# What is being asked
Start at the line below containing "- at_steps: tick" and stop at the line containing "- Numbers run". Repeat every line of that stretch exactly, and nothing outside it.

# Stored data
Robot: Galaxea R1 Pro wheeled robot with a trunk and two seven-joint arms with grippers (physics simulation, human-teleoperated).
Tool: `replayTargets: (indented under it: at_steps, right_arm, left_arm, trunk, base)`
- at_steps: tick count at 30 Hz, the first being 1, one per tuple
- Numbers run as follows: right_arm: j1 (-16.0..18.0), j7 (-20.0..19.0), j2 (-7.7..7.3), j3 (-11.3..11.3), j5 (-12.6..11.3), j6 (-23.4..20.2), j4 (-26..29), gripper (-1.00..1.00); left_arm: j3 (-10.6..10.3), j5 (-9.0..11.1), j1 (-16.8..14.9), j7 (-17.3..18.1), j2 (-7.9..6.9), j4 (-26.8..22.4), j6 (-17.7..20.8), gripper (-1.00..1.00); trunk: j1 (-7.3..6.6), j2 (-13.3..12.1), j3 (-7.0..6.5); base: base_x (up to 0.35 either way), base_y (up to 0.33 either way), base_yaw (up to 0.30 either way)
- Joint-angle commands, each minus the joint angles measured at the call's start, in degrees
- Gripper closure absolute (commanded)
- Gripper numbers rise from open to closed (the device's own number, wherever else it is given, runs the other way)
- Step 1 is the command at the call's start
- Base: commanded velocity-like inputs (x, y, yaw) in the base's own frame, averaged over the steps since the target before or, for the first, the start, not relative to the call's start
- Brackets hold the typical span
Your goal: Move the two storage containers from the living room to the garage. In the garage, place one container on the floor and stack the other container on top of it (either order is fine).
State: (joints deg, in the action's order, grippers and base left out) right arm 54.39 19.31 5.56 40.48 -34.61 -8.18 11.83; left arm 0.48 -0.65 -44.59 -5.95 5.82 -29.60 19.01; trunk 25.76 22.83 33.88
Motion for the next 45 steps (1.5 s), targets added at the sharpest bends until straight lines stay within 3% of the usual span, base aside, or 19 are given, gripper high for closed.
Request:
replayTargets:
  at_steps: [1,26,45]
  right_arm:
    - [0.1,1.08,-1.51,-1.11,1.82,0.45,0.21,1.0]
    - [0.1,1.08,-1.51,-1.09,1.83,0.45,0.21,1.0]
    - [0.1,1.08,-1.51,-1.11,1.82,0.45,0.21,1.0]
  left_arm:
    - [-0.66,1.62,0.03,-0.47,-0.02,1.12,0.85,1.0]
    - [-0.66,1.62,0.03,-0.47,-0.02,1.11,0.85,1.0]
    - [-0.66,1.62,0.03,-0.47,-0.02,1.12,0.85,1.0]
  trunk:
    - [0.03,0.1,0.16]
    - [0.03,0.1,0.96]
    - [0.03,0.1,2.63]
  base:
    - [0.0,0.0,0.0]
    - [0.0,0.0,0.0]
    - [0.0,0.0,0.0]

# Exercise response
- at_steps: tick count at 30 Hz, the first being 1, one per tuple
- Numbers run as follows: right_arm: j1 (-16.0..18.0), j7 (-20.0..19.0), j2 (-7.7..7.3), j3 (-11.3..11.3), j5 (-12.6..11.3), j6 (-23.4..20.2), j4 (-26..29), gripper (-1.00..1.00); left_arm: j3 (-10.6..10.3), j5 (-9.0..11.1), j1 (-16.8..14.9), j7 (-17.3..18.1), j2 (-7.9..6.9), j4 (-26.8..22.4), j6 (-17.7..20.8), gripper (-1.00..1.00); trunk: j1 (-7.3..6.6), j2 (-13.3..12.1), j3 (-7.0..6.5); base: base_x (up to 0.35 either way), base_y (up to 0.33 either way), base_yaw (up to 0.30 either way)

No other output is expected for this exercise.